▸ **Task statement**:
Go through the data below. Pull out every line that has the word "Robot".

▸ **Task inputs**:

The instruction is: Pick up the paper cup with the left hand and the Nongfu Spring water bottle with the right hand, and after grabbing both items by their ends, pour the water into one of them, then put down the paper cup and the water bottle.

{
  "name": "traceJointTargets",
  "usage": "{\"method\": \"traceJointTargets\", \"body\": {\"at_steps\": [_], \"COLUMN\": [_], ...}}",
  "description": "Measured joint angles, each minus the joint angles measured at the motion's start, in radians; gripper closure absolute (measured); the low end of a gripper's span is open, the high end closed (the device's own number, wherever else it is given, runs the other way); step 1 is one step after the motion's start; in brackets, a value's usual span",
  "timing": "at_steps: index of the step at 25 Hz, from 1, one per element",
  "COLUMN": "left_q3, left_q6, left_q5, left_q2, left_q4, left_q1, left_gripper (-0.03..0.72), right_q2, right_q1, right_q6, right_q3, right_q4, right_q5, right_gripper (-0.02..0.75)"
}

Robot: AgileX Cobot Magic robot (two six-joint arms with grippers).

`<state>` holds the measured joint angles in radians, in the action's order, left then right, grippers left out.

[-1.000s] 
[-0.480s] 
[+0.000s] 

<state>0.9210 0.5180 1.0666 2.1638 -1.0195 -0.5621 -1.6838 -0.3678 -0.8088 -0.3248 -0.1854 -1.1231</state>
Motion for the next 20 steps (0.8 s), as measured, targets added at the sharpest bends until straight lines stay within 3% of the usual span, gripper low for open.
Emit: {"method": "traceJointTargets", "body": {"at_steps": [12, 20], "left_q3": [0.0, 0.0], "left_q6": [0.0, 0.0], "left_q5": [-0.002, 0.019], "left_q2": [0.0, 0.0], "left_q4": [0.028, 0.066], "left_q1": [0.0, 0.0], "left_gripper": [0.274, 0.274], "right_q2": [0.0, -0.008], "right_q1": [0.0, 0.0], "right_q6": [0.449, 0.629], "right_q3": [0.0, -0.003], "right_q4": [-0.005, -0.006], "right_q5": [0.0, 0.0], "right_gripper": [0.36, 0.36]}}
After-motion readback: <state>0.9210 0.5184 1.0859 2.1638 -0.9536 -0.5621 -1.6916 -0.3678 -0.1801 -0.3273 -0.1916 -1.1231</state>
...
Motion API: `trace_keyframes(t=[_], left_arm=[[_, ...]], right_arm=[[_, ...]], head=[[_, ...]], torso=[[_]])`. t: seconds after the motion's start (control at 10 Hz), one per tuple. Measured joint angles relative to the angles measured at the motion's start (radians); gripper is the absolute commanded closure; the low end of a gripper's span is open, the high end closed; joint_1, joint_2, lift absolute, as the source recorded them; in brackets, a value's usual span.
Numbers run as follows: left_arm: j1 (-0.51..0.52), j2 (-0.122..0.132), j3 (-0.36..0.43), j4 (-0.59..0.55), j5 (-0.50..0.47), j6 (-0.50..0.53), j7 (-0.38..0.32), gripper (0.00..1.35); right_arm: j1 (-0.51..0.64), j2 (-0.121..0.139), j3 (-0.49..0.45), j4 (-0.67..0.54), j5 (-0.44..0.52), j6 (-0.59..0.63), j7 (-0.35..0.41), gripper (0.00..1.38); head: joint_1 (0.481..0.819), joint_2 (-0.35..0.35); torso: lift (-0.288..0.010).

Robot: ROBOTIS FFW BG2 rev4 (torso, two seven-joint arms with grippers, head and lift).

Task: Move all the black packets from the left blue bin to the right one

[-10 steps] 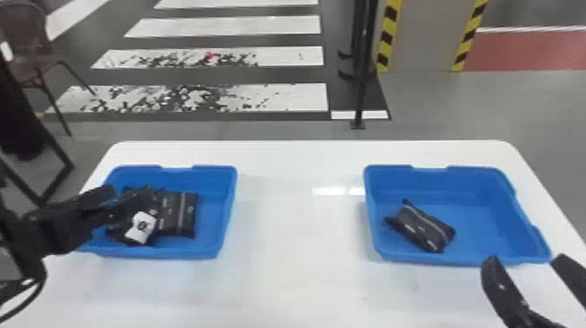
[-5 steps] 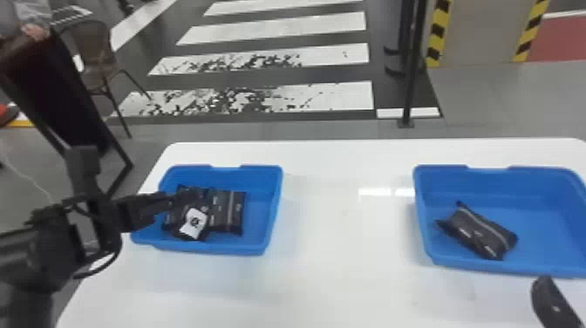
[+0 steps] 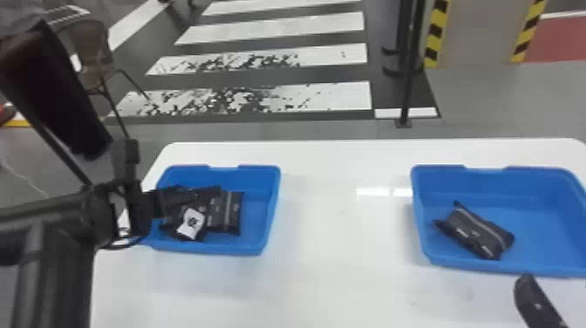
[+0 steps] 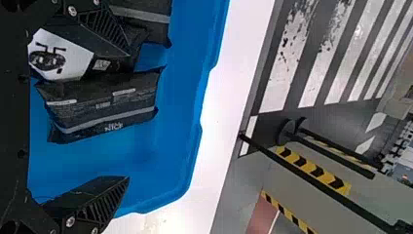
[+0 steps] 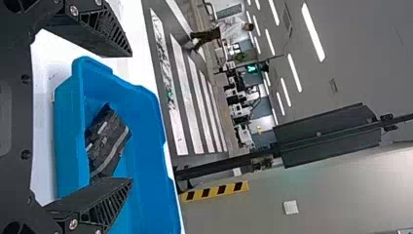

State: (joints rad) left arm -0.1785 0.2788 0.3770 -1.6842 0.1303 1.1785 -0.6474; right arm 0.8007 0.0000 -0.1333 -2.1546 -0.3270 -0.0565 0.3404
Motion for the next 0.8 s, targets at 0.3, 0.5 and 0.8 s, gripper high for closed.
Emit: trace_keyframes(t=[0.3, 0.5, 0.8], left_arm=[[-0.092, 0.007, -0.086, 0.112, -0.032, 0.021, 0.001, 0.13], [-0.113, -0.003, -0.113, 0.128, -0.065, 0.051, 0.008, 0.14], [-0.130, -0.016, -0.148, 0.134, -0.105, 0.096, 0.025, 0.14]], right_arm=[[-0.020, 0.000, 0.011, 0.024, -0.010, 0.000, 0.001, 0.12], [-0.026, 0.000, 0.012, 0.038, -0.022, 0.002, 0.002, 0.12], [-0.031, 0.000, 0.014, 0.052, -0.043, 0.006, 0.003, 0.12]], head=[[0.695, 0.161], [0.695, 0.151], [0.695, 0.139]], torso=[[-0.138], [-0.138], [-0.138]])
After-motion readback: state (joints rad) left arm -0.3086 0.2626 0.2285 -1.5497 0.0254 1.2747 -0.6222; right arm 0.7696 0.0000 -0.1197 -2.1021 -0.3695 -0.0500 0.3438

▸ **Task solution**:
Robot: AgileX Cobot Magic robot (two six-joint arms with grippers).
Robot: ROBOTIS FFW BG2 rev4 (torso, two seven-joint arms with grippers, head and lift).

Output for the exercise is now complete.